All of lore.kernel.org
 help / color / mirror / Atom feed
From: "Kamble, Nitin A" <Nitin.Kamble@Teradata.com>
To: Sage Weil <sage@newdream.net>
Cc: Somnath Roy <Somnath.Roy@sandisk.com>,
	Ceph Development <ceph-devel@vger.kernel.org>
Subject: Re: Bluestore OSD support in ceph-disk
Date: Fri, 16 Sep 2016 23:09:23 +0000	[thread overview]
Message-ID: <B3E46566-5536-4414-8A51-7223ABDA463E@Teradata.com> (raw)
In-Reply-To: <alpine.DEB.2.11.1609162053270.1040@piezo.us.to>


> On Sep 16, 2016, at 1:54 PM, Sage Weil <sage@newdream.net> wrote:
> 
> On Fri, 16 Sep 2016, Kamble, Nitin A wrote:
>>> On Sep 16, 2016, at 12:23 PM, Somnath Roy <Somnath.Roy@sandisk.com> wrote:
>>> 
>>> How you configured bluestore, all default ? i.e all in single partition , no separate partition for db/wal ?
>> It is separated partitions for data(SSD), wal(SSD), rocksdb(SSD), & block store (HDD).
>> 
>>> Wondering if you are out of db space/disk space ?
>> I notice a misconfiguration on the cluster now. The wal & db partition use got swapped, so it is getting just 128MB db partition now. Probably this is the cause of the assert.
> 
> FWIW bluefs is supposed to fall back on any allocation failure to the next 
> larger/slower device (wal -> db -> primary), so having a tiny wal or tiny 
> db shouldn't actually matter.  A bluefs log (debug bluefs = 10 or 20) 
> leading up to any crash there would be helpful.
> 
> Thanks!
> sage
> 

Good to know this fall back mechanism.
In my previous run the partitions and sizes in config did not match. I see the ceph-daemon-dump
showing 900MB+ used for db while db partition was 128MB. I was thinking it started overwriting on
to the next partition. But instead as per this backup logic it started using HDD for db.

One issue I see is that, ceph.conf lists the sizes of the wal,db,& block. But it is possible that actual
partitions may have different sizes. From the ceph-daemon-dump output looks like it is not looking
at the partition’s real size, instead the code is assuming the sizes from the config file as the partition
sizes.

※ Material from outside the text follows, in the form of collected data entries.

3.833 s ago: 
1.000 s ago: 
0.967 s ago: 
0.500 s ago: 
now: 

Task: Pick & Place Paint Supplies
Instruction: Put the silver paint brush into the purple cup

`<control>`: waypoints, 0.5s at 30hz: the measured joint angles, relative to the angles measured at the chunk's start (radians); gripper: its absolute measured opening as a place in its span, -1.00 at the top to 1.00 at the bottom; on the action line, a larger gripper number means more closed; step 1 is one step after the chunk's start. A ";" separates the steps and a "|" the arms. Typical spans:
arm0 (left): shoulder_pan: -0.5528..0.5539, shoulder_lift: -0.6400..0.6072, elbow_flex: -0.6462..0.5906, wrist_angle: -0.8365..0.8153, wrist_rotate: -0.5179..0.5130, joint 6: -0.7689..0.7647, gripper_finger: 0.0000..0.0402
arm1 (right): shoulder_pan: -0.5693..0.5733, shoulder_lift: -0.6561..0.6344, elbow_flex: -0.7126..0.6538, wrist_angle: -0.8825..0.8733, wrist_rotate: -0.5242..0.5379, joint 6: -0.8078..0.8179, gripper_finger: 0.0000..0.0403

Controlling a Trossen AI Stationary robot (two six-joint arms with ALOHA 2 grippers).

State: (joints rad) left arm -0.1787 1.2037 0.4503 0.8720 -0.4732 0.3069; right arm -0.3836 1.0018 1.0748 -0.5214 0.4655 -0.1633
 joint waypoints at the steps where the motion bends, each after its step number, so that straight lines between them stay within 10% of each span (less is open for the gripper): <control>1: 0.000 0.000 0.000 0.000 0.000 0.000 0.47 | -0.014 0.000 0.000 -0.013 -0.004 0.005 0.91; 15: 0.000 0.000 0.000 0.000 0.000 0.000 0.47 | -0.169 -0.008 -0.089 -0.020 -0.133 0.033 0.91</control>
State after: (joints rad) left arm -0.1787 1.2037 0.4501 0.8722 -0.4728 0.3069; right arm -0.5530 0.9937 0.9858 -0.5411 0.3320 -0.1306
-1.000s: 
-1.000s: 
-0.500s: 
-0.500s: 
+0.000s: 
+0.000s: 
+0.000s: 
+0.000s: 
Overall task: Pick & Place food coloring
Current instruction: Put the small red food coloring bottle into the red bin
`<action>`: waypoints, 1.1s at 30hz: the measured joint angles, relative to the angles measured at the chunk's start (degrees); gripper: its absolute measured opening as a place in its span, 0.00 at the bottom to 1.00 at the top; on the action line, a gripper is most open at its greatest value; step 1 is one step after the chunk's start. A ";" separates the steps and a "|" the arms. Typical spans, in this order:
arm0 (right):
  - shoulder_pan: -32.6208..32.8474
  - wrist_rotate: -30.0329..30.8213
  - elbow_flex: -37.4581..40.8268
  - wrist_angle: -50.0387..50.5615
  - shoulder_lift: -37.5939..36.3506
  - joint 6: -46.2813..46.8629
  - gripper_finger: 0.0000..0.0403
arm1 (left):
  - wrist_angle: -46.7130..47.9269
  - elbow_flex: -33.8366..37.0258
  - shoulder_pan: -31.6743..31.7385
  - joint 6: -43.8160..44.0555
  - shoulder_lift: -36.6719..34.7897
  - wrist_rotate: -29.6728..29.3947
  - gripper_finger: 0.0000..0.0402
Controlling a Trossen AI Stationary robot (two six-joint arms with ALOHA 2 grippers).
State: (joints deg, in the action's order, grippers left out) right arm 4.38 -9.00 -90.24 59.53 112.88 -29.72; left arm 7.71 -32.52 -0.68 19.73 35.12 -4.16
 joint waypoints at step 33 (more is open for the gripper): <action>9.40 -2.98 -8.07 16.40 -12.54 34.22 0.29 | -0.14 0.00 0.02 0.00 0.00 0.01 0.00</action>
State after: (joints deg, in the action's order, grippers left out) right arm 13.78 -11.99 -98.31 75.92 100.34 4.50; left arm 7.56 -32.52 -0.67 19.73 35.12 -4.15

I think probing of the size of existing devices/files will be better than taking the sizes from the
config file blindly.

After 5 hours or so 6+ osds were down out of 30.
We will be running the stress test one again with the fixed partition configuration with debug level of
0, to get max performance out. And if that fails then I will switch to debug level 10 or 20, and gather
some detailed logs.

Thanks,
Nitin

> 
>>> We had some issues in this front sometimes back which was fixed, may be a new issue (?). Need verbose log for at least bluefs (debug_bluefs = 20/20)
>> 
>> Let me fix the cluster configuration, to give better space to the DB partition. And if with that this issue comes up then I will try capturing detailed logs.
>> 
>>> BTW, what is your workload (block size, IO pattern ) ?
>> 
>> The workload is internal teradata benchmark, which simulates IO pattern of database disk access with various block sizes and IO pattern. 
>> 
>> Thanks,
>> Nitin
>> 
>> 
>> 
>>> 
>>> -----Original Message-----
>>> From: Kamble, Nitin A [mailto:Nitin.Kamble@Teradata.com]
>>> Sent: Friday, September 16, 2016 12:00 PM
>>> To: Somnath Roy
>>> Cc: Sage Weil; Ceph Development
>>> Subject: Re: Bluestore OSD support in ceph-disk
>>> 
>>> 
>>>> On Sep 16, 2016, at 11:43 AM, Somnath Roy <Somnath.Roy@sandisk.com> wrote:
>>>> 
>>>> Please send the snippet (very first trace , go up in the log) where it is actually printing the assert.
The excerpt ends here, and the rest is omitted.